MADS: a New and Improved Method for Analysis of Differential Alternative Splicing by Exon-tiling Microarrays

We describe a method, MADS (Microarray Analysis of Differential Splicing), for discovery of differential alternative splicing from exon tiling microarrays. MADS incorporates a series of low-level analysis algorithms motivated by the “probe-rich” design of exon arrays, including background correction, iterative probe selection, and removal of sequence-specific cross-hybridization to off-target transcripts.
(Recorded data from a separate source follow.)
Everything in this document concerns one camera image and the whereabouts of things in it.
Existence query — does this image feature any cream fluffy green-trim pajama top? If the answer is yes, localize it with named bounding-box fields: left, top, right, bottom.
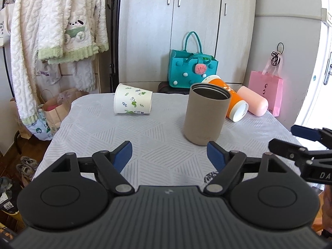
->
left=38, top=0, right=110, bottom=92

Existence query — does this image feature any pink cup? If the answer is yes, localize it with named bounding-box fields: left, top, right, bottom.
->
left=237, top=85, right=269, bottom=117

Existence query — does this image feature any green-print white bag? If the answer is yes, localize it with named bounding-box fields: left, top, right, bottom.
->
left=25, top=107, right=54, bottom=141

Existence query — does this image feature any pink paper gift bag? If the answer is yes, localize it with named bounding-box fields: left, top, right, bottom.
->
left=248, top=53, right=284, bottom=117

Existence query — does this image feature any white door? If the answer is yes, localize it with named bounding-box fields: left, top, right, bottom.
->
left=293, top=0, right=332, bottom=135

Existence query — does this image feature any grey patterned tablecloth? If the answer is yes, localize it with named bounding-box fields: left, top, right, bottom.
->
left=31, top=92, right=322, bottom=190

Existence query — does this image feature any beige sneaker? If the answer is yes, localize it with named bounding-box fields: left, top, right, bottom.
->
left=21, top=156, right=40, bottom=170
left=16, top=164, right=36, bottom=184

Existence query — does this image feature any brown paper bag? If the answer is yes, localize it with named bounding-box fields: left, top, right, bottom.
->
left=39, top=88, right=89, bottom=135

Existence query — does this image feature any dark stool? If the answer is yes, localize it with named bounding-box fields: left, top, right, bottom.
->
left=158, top=81, right=191, bottom=95

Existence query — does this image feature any cream fluffy robe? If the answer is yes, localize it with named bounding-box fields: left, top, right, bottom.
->
left=10, top=0, right=55, bottom=134

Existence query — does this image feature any black tripod stand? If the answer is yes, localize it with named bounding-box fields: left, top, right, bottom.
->
left=106, top=0, right=123, bottom=94

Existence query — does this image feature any white leaf-print paper cup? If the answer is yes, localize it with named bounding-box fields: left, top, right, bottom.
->
left=114, top=83, right=153, bottom=115

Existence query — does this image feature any white canvas tote bag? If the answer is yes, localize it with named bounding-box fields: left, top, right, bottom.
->
left=0, top=2, right=14, bottom=48

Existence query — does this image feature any black cord loop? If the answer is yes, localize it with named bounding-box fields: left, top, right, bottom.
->
left=270, top=42, right=285, bottom=66

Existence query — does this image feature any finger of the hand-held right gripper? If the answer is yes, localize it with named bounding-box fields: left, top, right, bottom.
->
left=268, top=138, right=310, bottom=164
left=291, top=125, right=332, bottom=149

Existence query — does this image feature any person's right hand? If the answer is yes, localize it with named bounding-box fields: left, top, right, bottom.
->
left=322, top=187, right=332, bottom=230

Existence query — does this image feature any white plastic bag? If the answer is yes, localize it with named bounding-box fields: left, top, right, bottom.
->
left=35, top=60, right=63, bottom=85

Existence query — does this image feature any teal felt tote bag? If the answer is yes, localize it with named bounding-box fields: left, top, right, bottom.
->
left=168, top=31, right=219, bottom=89

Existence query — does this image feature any beige cup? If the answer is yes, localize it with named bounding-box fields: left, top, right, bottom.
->
left=184, top=83, right=232, bottom=146

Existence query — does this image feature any door handle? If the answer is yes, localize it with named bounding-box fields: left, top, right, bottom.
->
left=324, top=53, right=332, bottom=85

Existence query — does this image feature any black clothes rack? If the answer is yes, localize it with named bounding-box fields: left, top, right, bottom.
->
left=0, top=0, right=20, bottom=156

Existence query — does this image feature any dark shoes pile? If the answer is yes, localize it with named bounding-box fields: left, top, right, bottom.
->
left=0, top=176, right=22, bottom=216

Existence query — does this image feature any orange cup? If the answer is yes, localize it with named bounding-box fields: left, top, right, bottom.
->
left=202, top=75, right=249, bottom=122

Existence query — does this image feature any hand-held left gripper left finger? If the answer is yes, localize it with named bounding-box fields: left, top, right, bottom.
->
left=51, top=140, right=135, bottom=195

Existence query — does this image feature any white wardrobe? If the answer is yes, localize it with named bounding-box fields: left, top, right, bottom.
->
left=118, top=0, right=257, bottom=94

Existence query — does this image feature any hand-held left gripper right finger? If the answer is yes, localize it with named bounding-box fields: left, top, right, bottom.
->
left=204, top=140, right=292, bottom=194
We used MADS to analyze Affymetrix Exon 1.0 array data on a mouse neuroblastoma cell line after shRNA-mediated knockdown of the splicing factor PTB. From a list of exons with pre-determined inclusion/exclusion profiles in response to PTB depletion, MADS recognized all exons known to have large changes in transcript inclusion levels, and offered improvement over Affymetrix’s analysis procedure. We also identified numerous novel PTB-dependent splicing events. 30 novel events were tested by RT-PCR, and 27 were confirmed. This work demonstrates that the exon tiling microarray design is an efficient and powerful approach for global, unbiased analysis of pre-mRNA splicing. Keywords: control / knockdown comparison Short hairpin knockdown of PTB in mouse N2A neuroblastoma cells was performed as described before (Boutz et al., 2007, Genes Dev 21:1636-1652). The efficiency of the PTB knockdown was monitored by western blot using PTB-NT primary antibody and Cy5 labeled secondary antibody (GE Life Sciences). The blots were imaged using Typhoon 9410 (GE Life Sciences). The band intensities were measured using ImageQuant and normalized to GAPDH. In all cases the efficiency of the knockdown was close to 80% (data not shown). We conducted Exon array profiling on RNAs from three shRNA-PTB treated samples and three mock-treated controls (using empty vectors).